RC,
The comment was made about the statistics beating you - that is my part, am bruised and sore from it.
At just about 21 months from DaVinci surgery, I am still on at least one pad per day, sometimes more, and my adjuvant radiation probably made that permanent.
I was, first day off the catheter, dry at night, and I did not have to get up during the night. BUT, I did keep a bucket by the bed, since the first couple of mornings I could not make it to the toilet. Once I sat up, it was seconds to flood, not minutes. Over time, I have had major floods at night, almost always associated to something carbonated (beer, coke, sparkling water, doesn't matter, just carbonated), so I still keep a pad at night. But now I can actually walk, not run, to the toilet. I do have to be sure the "facility" is available before I sit up, as once up, the clock is ticking.

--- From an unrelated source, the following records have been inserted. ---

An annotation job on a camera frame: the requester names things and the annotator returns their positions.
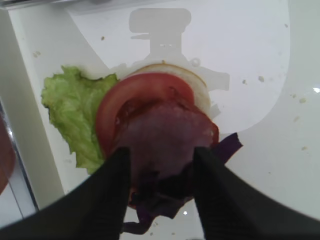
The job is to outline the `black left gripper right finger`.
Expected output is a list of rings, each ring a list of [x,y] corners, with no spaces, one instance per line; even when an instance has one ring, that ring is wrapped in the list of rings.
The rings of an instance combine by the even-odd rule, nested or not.
[[[318,240],[320,222],[267,197],[197,147],[194,198],[206,240]]]

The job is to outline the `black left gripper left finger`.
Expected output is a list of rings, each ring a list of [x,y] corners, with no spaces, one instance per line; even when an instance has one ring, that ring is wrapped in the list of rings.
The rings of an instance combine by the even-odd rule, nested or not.
[[[117,149],[75,190],[0,230],[2,240],[118,240],[129,200],[130,151]]]

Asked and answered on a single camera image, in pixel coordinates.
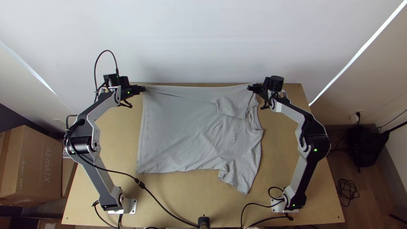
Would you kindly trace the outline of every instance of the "black cable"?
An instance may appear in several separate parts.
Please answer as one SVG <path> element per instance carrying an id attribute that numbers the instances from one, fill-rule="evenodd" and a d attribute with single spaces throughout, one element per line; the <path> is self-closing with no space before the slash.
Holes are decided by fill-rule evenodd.
<path id="1" fill-rule="evenodd" d="M 272 187 L 270 187 L 270 188 L 268 188 L 268 195 L 271 197 L 271 198 L 273 198 L 273 199 L 275 199 L 275 200 L 284 200 L 284 198 L 275 198 L 275 197 L 273 197 L 271 194 L 270 194 L 270 190 L 272 190 L 273 188 L 276 188 L 276 189 L 278 189 L 278 190 L 280 190 L 281 192 L 283 192 L 283 190 L 281 189 L 281 188 L 279 188 L 279 187 L 276 187 L 276 186 L 272 186 Z"/>
<path id="2" fill-rule="evenodd" d="M 314 225 L 307 225 L 307 226 L 310 226 L 310 227 L 315 228 L 315 229 L 319 229 L 319 228 L 315 227 Z"/>
<path id="3" fill-rule="evenodd" d="M 106 222 L 106 221 L 100 216 L 100 214 L 98 213 L 98 210 L 96 209 L 96 205 L 98 205 L 98 204 L 99 204 L 99 201 L 95 201 L 95 202 L 92 204 L 92 206 L 95 208 L 95 212 L 96 212 L 96 214 L 98 215 L 99 219 L 102 220 L 104 223 L 106 223 L 106 225 L 109 225 L 111 228 L 120 229 L 120 227 L 115 227 L 115 226 L 111 225 L 110 223 Z"/>
<path id="4" fill-rule="evenodd" d="M 280 201 L 280 202 L 278 202 L 276 204 L 273 204 L 273 205 L 270 205 L 270 206 L 266 206 L 266 205 L 262 205 L 262 204 L 258 204 L 258 203 L 248 203 L 248 204 L 246 204 L 242 209 L 242 213 L 240 214 L 240 228 L 243 229 L 243 213 L 245 212 L 245 209 L 246 209 L 247 206 L 257 205 L 257 206 L 260 206 L 260 207 L 271 208 L 271 207 L 274 207 L 274 206 L 278 205 L 281 202 L 283 202 L 283 201 Z"/>
<path id="5" fill-rule="evenodd" d="M 405 109 L 403 112 L 401 112 L 399 115 L 397 115 L 394 119 L 390 120 L 389 122 L 387 122 L 386 124 L 379 126 L 375 129 L 375 131 L 381 131 L 383 127 L 387 126 L 387 124 L 393 122 L 396 118 L 398 118 L 400 115 L 404 114 L 405 112 L 407 112 L 407 109 Z"/>
<path id="6" fill-rule="evenodd" d="M 119 220 L 117 221 L 117 227 L 120 229 L 120 224 L 122 223 L 123 214 L 119 215 Z"/>
<path id="7" fill-rule="evenodd" d="M 94 68 L 93 68 L 93 78 L 94 78 L 94 80 L 95 80 L 95 90 L 96 90 L 95 100 L 94 100 L 93 102 L 96 102 L 96 98 L 97 98 L 98 95 L 99 95 L 99 89 L 100 89 L 100 88 L 98 89 L 98 84 L 97 84 L 97 82 L 96 82 L 96 65 L 98 64 L 98 60 L 99 60 L 100 56 L 102 56 L 102 54 L 105 53 L 105 52 L 110 52 L 110 53 L 112 54 L 113 59 L 114 59 L 114 64 L 116 65 L 116 75 L 119 76 L 119 69 L 117 68 L 116 57 L 114 56 L 114 54 L 113 54 L 112 51 L 110 51 L 110 50 L 104 50 L 104 51 L 101 52 L 101 53 L 98 55 L 98 57 L 96 58 L 95 66 L 94 66 Z"/>
<path id="8" fill-rule="evenodd" d="M 342 140 L 344 140 L 345 137 L 346 137 L 346 135 L 342 136 L 342 138 L 339 139 L 339 141 L 335 145 L 335 148 L 330 150 L 329 153 L 326 155 L 327 157 L 331 156 L 335 151 L 345 150 L 345 148 L 338 149 L 339 143 L 342 142 Z"/>
<path id="9" fill-rule="evenodd" d="M 65 124 L 66 124 L 66 126 L 67 126 L 66 129 L 69 128 L 69 127 L 68 127 L 68 119 L 69 119 L 69 117 L 76 117 L 76 116 L 77 116 L 77 114 L 70 114 L 70 115 L 67 116 L 67 118 L 66 118 L 66 120 L 65 120 Z"/>
<path id="10" fill-rule="evenodd" d="M 177 216 L 173 215 L 172 213 L 170 213 L 170 212 L 157 200 L 157 198 L 156 198 L 146 187 L 145 187 L 144 189 L 151 195 L 151 197 L 153 197 L 153 199 L 158 203 L 158 205 L 159 205 L 166 213 L 168 213 L 169 215 L 171 215 L 171 216 L 174 217 L 175 219 L 177 219 L 177 220 L 179 220 L 179 221 L 181 221 L 181 222 L 183 222 L 183 223 L 185 223 L 185 224 L 188 224 L 188 225 L 190 225 L 190 226 L 192 226 L 192 227 L 199 228 L 198 225 L 193 224 L 193 223 L 190 223 L 190 222 L 188 222 L 188 221 L 185 221 L 185 220 L 183 220 L 183 219 L 181 219 L 181 218 L 178 218 Z"/>
<path id="11" fill-rule="evenodd" d="M 338 185 L 336 186 L 336 191 L 338 197 L 344 197 L 349 200 L 347 204 L 340 203 L 344 207 L 348 207 L 351 203 L 351 200 L 359 198 L 360 194 L 357 191 L 356 185 L 352 180 L 339 179 Z"/>
<path id="12" fill-rule="evenodd" d="M 74 152 L 78 152 L 78 151 L 76 150 L 75 146 L 72 144 L 72 141 L 71 141 L 71 138 L 70 138 L 70 133 L 71 133 L 76 127 L 77 127 L 77 126 L 74 126 L 74 125 L 71 126 L 71 130 L 70 130 L 70 131 L 68 132 L 68 134 L 67 134 L 68 144 L 72 147 L 72 149 L 74 150 Z M 188 222 L 188 221 L 185 221 L 185 220 L 183 220 L 183 219 L 181 219 L 181 218 L 175 216 L 174 214 L 170 213 L 170 212 L 157 200 L 157 198 L 145 187 L 144 183 L 143 183 L 142 181 L 140 181 L 139 179 L 137 179 L 137 178 L 135 178 L 135 177 L 133 177 L 132 175 L 129 175 L 129 174 L 127 174 L 127 173 L 123 173 L 123 172 L 118 172 L 118 171 L 114 171 L 114 170 L 109 170 L 109 169 L 101 168 L 101 167 L 99 167 L 99 166 L 97 166 L 97 165 L 94 165 L 93 163 L 89 162 L 88 160 L 86 160 L 81 154 L 77 153 L 76 155 L 78 155 L 78 157 L 80 157 L 84 162 L 86 162 L 87 164 L 89 164 L 89 165 L 91 165 L 91 166 L 93 166 L 93 167 L 95 167 L 95 168 L 97 168 L 97 169 L 100 169 L 100 170 L 103 170 L 103 171 L 106 171 L 106 172 L 111 172 L 111 173 L 118 173 L 118 174 L 122 174 L 122 175 L 125 175 L 125 176 L 128 176 L 128 177 L 131 177 L 131 178 L 138 184 L 138 186 L 139 186 L 141 189 L 146 190 L 146 191 L 151 195 L 151 197 L 153 197 L 153 199 L 159 204 L 159 206 L 160 206 L 166 213 L 168 213 L 168 214 L 169 214 L 170 216 L 172 216 L 173 218 L 175 218 L 175 219 L 177 219 L 177 220 L 179 220 L 179 221 L 181 221 L 181 222 L 183 222 L 183 223 L 185 223 L 185 224 L 188 224 L 188 225 L 190 225 L 190 226 L 192 226 L 192 227 L 198 228 L 198 225 L 193 224 L 193 223 L 190 223 L 190 222 Z"/>
<path id="13" fill-rule="evenodd" d="M 286 213 L 285 216 L 275 216 L 275 217 L 270 217 L 270 218 L 262 219 L 262 220 L 260 220 L 260 221 L 257 221 L 257 222 L 255 222 L 255 223 L 251 224 L 249 227 L 255 226 L 255 225 L 257 225 L 257 224 L 259 224 L 259 223 L 262 223 L 262 222 L 264 222 L 264 221 L 268 221 L 268 220 L 272 220 L 272 219 L 280 219 L 280 218 L 288 218 L 288 220 L 290 220 L 290 221 L 293 221 L 293 220 L 294 220 L 293 217 L 289 216 L 289 215 Z"/>

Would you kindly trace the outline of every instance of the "table surface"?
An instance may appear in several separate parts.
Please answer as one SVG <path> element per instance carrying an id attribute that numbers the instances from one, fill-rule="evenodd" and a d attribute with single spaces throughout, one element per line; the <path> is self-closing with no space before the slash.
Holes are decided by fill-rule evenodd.
<path id="1" fill-rule="evenodd" d="M 165 84 L 195 87 L 221 87 L 237 84 Z M 292 104 L 309 111 L 301 84 L 284 84 Z M 142 95 L 129 99 L 132 109 L 109 109 L 96 124 L 101 130 L 100 156 L 110 170 L 135 175 L 137 147 L 142 116 Z M 243 195 L 231 185 L 217 178 L 218 170 L 193 170 L 161 174 L 137 174 L 146 187 L 172 213 L 197 223 L 202 215 L 210 217 L 211 227 L 240 227 L 242 208 L 250 202 L 270 205 L 267 190 L 271 186 L 285 187 L 294 173 L 299 154 L 294 131 L 296 123 L 283 114 L 260 110 L 259 119 L 264 129 L 262 158 L 257 176 L 248 195 Z M 190 227 L 167 215 L 164 210 L 140 189 L 131 178 L 110 173 L 115 185 L 122 188 L 126 197 L 136 198 L 137 209 L 133 215 L 123 216 L 122 225 L 128 227 Z M 273 196 L 281 193 L 272 192 Z M 294 221 L 286 218 L 266 221 L 259 226 L 304 225 L 344 222 L 342 208 L 336 193 L 326 158 L 322 159 L 306 191 L 307 202 L 299 213 L 290 213 Z M 106 226 L 96 215 L 92 203 L 99 195 L 78 166 L 64 212 L 63 224 Z M 108 215 L 98 205 L 98 212 L 110 224 L 116 225 L 118 215 Z M 279 216 L 270 208 L 250 206 L 245 210 L 245 226 L 261 219 Z"/>

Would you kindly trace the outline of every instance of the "gray t-shirt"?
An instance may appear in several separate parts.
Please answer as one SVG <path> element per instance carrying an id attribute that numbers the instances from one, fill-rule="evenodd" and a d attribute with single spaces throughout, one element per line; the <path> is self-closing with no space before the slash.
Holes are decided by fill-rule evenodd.
<path id="1" fill-rule="evenodd" d="M 247 84 L 145 88 L 137 173 L 219 169 L 220 180 L 247 194 L 263 135 Z"/>

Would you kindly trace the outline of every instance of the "power cable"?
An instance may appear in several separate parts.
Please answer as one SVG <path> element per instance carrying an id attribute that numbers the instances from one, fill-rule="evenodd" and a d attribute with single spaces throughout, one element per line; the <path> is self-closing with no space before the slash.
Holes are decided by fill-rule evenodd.
<path id="1" fill-rule="evenodd" d="M 401 112 L 399 115 L 397 115 L 396 117 L 394 117 L 394 119 L 390 120 L 390 121 L 387 122 L 386 124 L 377 127 L 375 131 L 377 131 L 377 132 L 381 131 L 383 127 L 385 127 L 385 126 L 387 126 L 387 124 L 393 122 L 396 118 L 398 118 L 400 115 L 404 114 L 405 112 L 407 112 L 407 109 L 405 109 L 403 112 Z"/>
<path id="2" fill-rule="evenodd" d="M 103 171 L 106 171 L 106 172 L 122 174 L 122 175 L 125 175 L 125 176 L 128 176 L 128 177 L 132 178 L 132 179 L 134 180 L 134 182 L 136 182 L 136 184 L 138 184 L 138 186 L 139 186 L 141 189 L 146 190 L 146 191 L 151 195 L 151 197 L 158 203 L 158 205 L 159 205 L 167 214 L 169 214 L 170 216 L 172 216 L 173 218 L 177 219 L 177 220 L 180 221 L 180 222 L 183 222 L 183 223 L 188 224 L 188 225 L 190 225 L 190 226 L 192 226 L 192 227 L 198 228 L 198 225 L 193 224 L 193 223 L 190 223 L 190 222 L 188 222 L 188 221 L 186 221 L 186 220 L 183 220 L 183 219 L 181 219 L 181 218 L 175 216 L 175 215 L 172 214 L 171 212 L 169 212 L 169 211 L 158 201 L 158 199 L 145 187 L 144 183 L 143 183 L 142 181 L 140 181 L 139 179 L 137 179 L 137 178 L 135 178 L 135 177 L 133 177 L 132 175 L 129 175 L 129 174 L 127 174 L 127 173 L 123 173 L 123 172 L 119 172 L 119 171 L 114 171 L 114 170 L 109 170 L 109 169 L 101 168 L 101 167 L 99 167 L 99 166 L 97 166 L 97 165 L 94 165 L 92 162 L 89 162 L 89 161 L 88 161 L 87 159 L 85 159 L 80 153 L 78 153 L 78 151 L 76 150 L 75 146 L 72 144 L 71 137 L 70 137 L 70 133 L 75 130 L 75 128 L 79 125 L 79 123 L 80 123 L 80 121 L 74 123 L 74 125 L 72 125 L 71 128 L 70 128 L 70 130 L 67 132 L 66 138 L 67 138 L 67 142 L 68 142 L 68 144 L 69 144 L 69 146 L 67 146 L 67 148 L 72 147 L 74 153 L 75 153 L 78 157 L 80 157 L 80 158 L 81 158 L 84 162 L 86 162 L 87 164 L 89 164 L 89 165 L 91 165 L 91 166 L 93 166 L 93 167 L 95 167 L 95 168 L 97 168 L 97 169 L 100 169 L 100 170 L 103 170 Z"/>

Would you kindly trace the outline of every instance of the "wooden floor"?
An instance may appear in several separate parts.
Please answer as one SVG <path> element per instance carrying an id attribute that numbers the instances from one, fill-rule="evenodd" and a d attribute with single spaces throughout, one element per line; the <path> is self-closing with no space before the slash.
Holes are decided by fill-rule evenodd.
<path id="1" fill-rule="evenodd" d="M 336 142 L 345 134 L 345 130 L 329 127 L 326 130 L 334 148 Z M 346 147 L 345 141 L 342 143 L 339 148 Z M 359 191 L 360 198 L 352 200 L 349 207 L 342 207 L 345 223 L 315 225 L 316 227 L 319 229 L 407 228 L 406 224 L 389 217 L 390 213 L 398 215 L 398 212 L 380 163 L 368 168 L 362 168 L 361 173 L 358 173 L 349 155 L 342 151 L 336 151 L 329 156 L 328 162 L 335 183 L 337 184 L 341 178 L 353 180 Z M 101 229 L 106 227 L 77 226 L 76 228 Z M 300 228 L 307 229 L 311 227 L 300 226 Z"/>

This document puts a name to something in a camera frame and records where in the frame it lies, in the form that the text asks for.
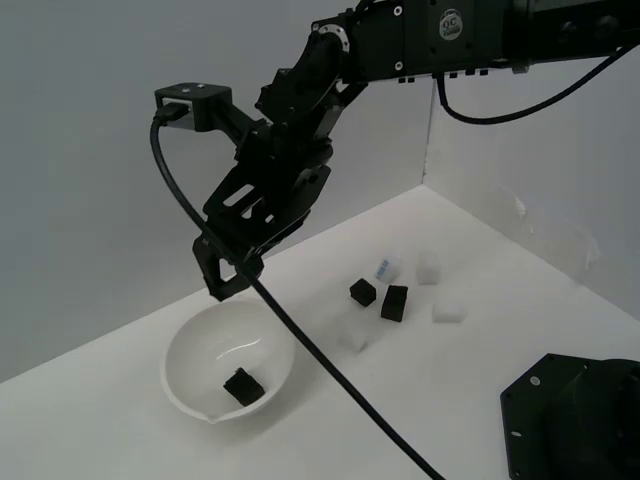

Daytime was another story altogether. For 3 months I wore a depends pant, and went through a very slow improvement from 7-8 pads in a day down to 2-3, with some real ugly days (the pant was a must for any real activity). Over time, with several short walks per day instead of one long one, and a kegels session at the end of each, I started making more progress than I had with the one long (1-2 mile walk). I suspect that it was "less is better" when done more othen.
By 5 months the pants were gone, and I was at just 1 pad a day. Then came RT - now I'm back at 1 most days, 2 a few, and the rare 3. The nighttime flood is still guaranteed if I have a beer after 7pm, or more than one cup of coffee in a day. So many adjustments had to be made, but there has been progress. Too slow for my liking, but it is better than it was.